#### WHAT IS NEEDED
Keep to the lines from the one with "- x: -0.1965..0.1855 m" through the end of the data, and write them out exactly.

EXCERPTED DATA section start

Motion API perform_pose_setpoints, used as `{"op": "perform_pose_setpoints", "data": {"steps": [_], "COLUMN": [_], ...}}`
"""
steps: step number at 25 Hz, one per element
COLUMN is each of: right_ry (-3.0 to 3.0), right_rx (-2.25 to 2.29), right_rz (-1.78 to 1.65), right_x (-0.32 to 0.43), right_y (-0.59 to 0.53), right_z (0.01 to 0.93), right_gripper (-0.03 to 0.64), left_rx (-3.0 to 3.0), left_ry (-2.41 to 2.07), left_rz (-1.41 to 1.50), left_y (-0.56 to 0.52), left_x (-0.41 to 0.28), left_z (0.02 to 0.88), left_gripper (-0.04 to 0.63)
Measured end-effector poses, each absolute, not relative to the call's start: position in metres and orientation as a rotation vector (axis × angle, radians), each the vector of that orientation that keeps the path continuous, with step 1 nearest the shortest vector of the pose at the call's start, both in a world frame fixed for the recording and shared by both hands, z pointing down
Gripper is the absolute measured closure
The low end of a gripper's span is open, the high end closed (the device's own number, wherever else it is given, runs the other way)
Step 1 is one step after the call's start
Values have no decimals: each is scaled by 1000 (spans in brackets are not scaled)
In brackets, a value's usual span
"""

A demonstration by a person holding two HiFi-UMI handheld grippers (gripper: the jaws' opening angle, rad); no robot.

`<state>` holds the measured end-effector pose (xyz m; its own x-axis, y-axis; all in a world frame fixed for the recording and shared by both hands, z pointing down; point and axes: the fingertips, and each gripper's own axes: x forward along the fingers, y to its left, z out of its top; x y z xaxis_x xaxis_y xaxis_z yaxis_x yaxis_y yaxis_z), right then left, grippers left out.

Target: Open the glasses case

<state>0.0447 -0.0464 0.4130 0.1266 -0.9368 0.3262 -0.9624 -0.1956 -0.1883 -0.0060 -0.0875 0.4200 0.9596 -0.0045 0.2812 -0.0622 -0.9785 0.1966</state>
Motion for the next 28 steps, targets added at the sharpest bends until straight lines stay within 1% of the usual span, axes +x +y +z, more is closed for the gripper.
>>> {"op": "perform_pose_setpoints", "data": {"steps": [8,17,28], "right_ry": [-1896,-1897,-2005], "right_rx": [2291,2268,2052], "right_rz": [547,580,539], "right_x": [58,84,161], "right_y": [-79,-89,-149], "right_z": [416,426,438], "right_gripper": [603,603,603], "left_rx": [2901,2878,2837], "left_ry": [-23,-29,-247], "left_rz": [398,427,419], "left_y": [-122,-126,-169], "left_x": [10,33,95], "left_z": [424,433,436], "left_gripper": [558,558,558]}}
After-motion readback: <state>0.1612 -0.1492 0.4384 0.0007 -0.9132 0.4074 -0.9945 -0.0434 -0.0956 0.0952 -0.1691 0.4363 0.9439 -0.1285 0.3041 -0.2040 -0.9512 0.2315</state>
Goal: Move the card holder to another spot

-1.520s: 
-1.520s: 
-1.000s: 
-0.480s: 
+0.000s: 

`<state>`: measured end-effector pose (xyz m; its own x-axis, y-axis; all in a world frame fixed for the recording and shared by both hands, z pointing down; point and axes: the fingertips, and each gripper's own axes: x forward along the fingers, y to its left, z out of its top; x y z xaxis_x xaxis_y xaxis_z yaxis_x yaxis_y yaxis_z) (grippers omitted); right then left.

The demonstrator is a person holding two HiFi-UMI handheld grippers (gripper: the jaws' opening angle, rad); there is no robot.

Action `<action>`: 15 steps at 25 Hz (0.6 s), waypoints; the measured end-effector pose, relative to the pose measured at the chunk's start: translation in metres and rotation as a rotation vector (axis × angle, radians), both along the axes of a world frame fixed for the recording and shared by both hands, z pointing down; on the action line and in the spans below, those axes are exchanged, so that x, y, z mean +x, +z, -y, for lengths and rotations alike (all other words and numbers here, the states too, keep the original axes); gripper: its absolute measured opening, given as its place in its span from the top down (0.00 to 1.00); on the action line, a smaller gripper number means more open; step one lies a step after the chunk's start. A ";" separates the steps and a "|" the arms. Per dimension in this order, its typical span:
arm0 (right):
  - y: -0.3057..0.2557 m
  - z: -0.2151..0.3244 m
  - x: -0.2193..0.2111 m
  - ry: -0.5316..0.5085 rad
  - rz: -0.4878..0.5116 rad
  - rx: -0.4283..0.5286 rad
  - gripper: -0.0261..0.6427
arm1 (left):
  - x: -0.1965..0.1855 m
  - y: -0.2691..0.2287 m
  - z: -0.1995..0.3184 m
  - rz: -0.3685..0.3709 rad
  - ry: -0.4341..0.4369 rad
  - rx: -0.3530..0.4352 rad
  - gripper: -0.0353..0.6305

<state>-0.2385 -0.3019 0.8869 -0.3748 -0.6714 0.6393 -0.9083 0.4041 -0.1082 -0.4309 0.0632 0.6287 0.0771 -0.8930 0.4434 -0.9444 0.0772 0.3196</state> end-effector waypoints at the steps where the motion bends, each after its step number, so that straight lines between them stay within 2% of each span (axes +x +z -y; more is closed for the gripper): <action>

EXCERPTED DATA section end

#### EXERCISE RESULT
  - x: -0.1965..0.1855 m
  - y: -0.2691..0.2287 m
  - z: -0.1995..0.3184 m
  - rz: -0.3685..0.3709 rad
  - ry: -0.4341..0.4369 rad
  - rx: -0.3530..0.4352 rad
  - gripper: -0.0353..0.6305

<state>-0.2385 -0.3019 0.8869 -0.3748 -0.6714 0.6393 -0.9083 0.4041 -0.1082 -0.4309 0.0632 0.6287 0.0771 -0.8930 0.4434 -0.9444 0.0772 0.3196</state> end-effector waypoints at the steps where the motion bends, each after its step number, so that straight lines between them stay within 2% of each span (axes +x +z -y; more is closed for the gripper): <action>

The exercise is fully answered.